*** Data listing
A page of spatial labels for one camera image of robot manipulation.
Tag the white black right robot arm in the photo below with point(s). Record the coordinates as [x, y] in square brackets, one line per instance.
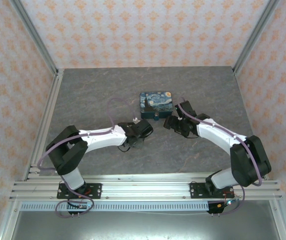
[248, 160]

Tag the aluminium frame upright post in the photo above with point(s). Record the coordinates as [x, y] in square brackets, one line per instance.
[256, 35]
[34, 37]

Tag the aluminium frame cross rail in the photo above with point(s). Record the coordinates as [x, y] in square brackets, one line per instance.
[145, 186]

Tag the small circuit board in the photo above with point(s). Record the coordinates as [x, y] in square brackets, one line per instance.
[84, 206]
[229, 203]

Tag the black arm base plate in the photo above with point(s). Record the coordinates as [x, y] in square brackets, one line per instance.
[198, 191]
[95, 191]

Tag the starry night painted tin box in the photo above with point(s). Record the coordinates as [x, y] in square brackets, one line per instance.
[156, 103]

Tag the teal padlock with silver shackle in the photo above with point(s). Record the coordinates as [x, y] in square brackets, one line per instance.
[156, 117]

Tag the aluminium frame side rail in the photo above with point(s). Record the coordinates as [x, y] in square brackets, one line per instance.
[45, 125]

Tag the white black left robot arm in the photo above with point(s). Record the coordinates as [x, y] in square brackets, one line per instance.
[100, 140]

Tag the grey sheet metal panel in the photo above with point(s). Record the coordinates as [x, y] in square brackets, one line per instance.
[145, 226]

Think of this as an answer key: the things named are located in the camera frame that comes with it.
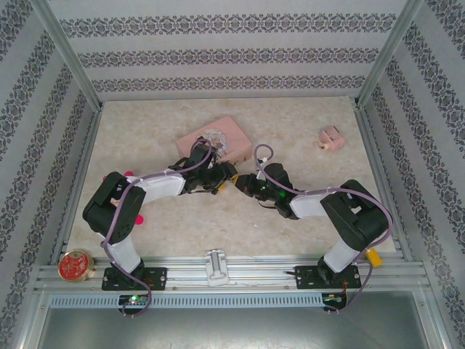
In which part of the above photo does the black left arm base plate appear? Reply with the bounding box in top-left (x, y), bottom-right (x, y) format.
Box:
top-left (101, 266), bottom-right (169, 292)

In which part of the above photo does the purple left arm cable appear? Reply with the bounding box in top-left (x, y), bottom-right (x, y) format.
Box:
top-left (101, 137), bottom-right (214, 318)

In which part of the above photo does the small pink toy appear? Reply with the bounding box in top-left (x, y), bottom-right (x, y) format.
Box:
top-left (314, 125), bottom-right (346, 152)

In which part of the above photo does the aluminium frame post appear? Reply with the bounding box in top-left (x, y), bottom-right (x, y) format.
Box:
top-left (354, 0), bottom-right (426, 110)
top-left (28, 0), bottom-right (105, 112)

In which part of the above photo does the aluminium side rail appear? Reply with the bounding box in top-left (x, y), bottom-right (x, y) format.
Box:
top-left (354, 101), bottom-right (415, 262)
top-left (49, 103), bottom-right (105, 266)

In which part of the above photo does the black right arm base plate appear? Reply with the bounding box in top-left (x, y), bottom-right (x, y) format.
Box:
******
Of the lines in the data above, some may include the word "which"; state how many, with no added words.

6